A Columbian hit man describes life as a dark experience in which God makes each person pay for the evil they commit. Yet he goes on to say , “God pardons everyone who seeks him, so pretty much you can do what you want.”
A Presbyterian minister defends his gay lifestyle by saying, “God loves you just the way you are”. He blames strong feelings against homosexuals on traditional religion.
A Palestinian sheikh views Allah as a vengeful God, and boasts of his willingness to die in holy war.
These views of God are indeed fascinating. Yet even so, they ought to prod our thinking a bit. Given the fact that people have an almost endless variety of opinions about what God is, it certainly does not follow that every opinion is equally valid. We Americans cherish our religious freedom. However, simply because people are free under the law to practice religion as conscience may dictate, this does not mean that all religions are equally true, or even equally beneficial.
This brings up the question, “How can we sort through the menu of religious ideas and recognize the truth when we stumble across it?” The Bible’s answer to this is simply that the whole question of religious opinion is irrelevant. It is not what we think about God that really matters, but what God has revealed about Himself to us that counts.
To this many people say, “Wait!” Who says the Bible’s portrayal of God is any better than the views of an Indian peasant or a Hollywood producer?” This is an excellent question. If what the Bible says about God is simply just another human opinion, then Christianity (and the ancient religion of Israel for that matter) crumbles like a house with no foundation.
So let’s narrow the field a bit. The Bible does not belong alongside the religious opinions of ordinary people simply because the Bible claims to be divinely inspired. It claims to be God’s word as revealed through the prophets and apostles.

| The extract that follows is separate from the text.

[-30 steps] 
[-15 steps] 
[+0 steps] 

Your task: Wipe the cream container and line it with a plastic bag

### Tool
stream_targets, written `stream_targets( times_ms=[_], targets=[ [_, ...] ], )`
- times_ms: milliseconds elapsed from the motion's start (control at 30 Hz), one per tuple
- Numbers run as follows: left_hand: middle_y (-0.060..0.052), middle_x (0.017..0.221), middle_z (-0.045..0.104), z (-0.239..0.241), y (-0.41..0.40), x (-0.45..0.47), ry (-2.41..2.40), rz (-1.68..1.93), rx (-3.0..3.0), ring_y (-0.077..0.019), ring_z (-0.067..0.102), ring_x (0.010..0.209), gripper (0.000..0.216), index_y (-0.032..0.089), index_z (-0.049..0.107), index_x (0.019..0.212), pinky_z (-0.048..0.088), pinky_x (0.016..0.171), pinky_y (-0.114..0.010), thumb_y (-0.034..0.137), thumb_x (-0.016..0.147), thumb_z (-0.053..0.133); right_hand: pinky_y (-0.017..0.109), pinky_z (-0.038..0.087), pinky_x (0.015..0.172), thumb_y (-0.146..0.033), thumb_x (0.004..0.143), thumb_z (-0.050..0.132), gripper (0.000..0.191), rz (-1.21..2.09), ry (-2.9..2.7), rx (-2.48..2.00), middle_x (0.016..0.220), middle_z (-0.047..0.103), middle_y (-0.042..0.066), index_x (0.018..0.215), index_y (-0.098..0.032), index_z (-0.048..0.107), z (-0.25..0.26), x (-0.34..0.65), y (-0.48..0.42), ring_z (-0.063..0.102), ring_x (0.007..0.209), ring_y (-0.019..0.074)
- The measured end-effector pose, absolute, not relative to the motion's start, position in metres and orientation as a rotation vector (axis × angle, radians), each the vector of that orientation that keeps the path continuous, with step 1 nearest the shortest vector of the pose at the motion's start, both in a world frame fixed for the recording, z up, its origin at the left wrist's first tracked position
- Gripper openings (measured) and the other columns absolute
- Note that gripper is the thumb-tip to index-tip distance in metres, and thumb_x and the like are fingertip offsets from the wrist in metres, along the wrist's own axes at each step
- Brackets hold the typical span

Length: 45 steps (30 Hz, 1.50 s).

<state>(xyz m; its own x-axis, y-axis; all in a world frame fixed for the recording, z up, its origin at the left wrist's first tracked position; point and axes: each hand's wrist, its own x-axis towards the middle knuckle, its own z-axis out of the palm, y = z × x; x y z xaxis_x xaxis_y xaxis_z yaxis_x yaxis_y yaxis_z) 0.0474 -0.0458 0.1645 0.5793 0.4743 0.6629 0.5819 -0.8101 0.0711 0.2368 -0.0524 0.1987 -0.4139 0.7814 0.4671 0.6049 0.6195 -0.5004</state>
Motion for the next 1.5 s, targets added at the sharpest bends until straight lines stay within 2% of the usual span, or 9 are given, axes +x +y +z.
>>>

There is a quantum difference between what your neighbor thinks about God, and an ancient and widely revered document that claims divine inspiration.
What about the other books which share this claim? Many Christians answer this by pointing to the need to simply have faith in the Bible. While it is true that faith is necessary, it would be wrong to assume that there is no evidence for the Bible’s final authority. Consider these bits of evidence for the Bible’s unique inspiration: the amazing unity of its message, though written over a span of roughly 1500 years through more than 40 human authors; its triumph time and again over those who actively sought its destruction; the dozens of literally fulfilled prophecies; the impact it has had on millions of lives.
Also consider the historical fact of the physical resurrection of Jesus Christ. I understand that many people consider this to be a matter for faith as well. This is true, but not without some evidence. A major piece of this evidence is the ease with which those who wished to stop the rumor could have disproved it by opening the grave and displaying the body. They didn’t. Why would hundreds die willingly, knowing that the resurrection which they claimed to witness was a lie? Indeed, the Resurrection is the foundational fact on which the Christian gospel was and still is based.
So there is compelling evidence for the authority of the Bible in what it says about God. It proclaims Him to be the Eternal One: Father, Son and Holy Spirit. It shows Him to be holy, yet also merciful in sending His Son Jesus to die for our sins. It invites us to know Him through Christ and become His children. This, and much more God has revealed. Why settle for mere opinions?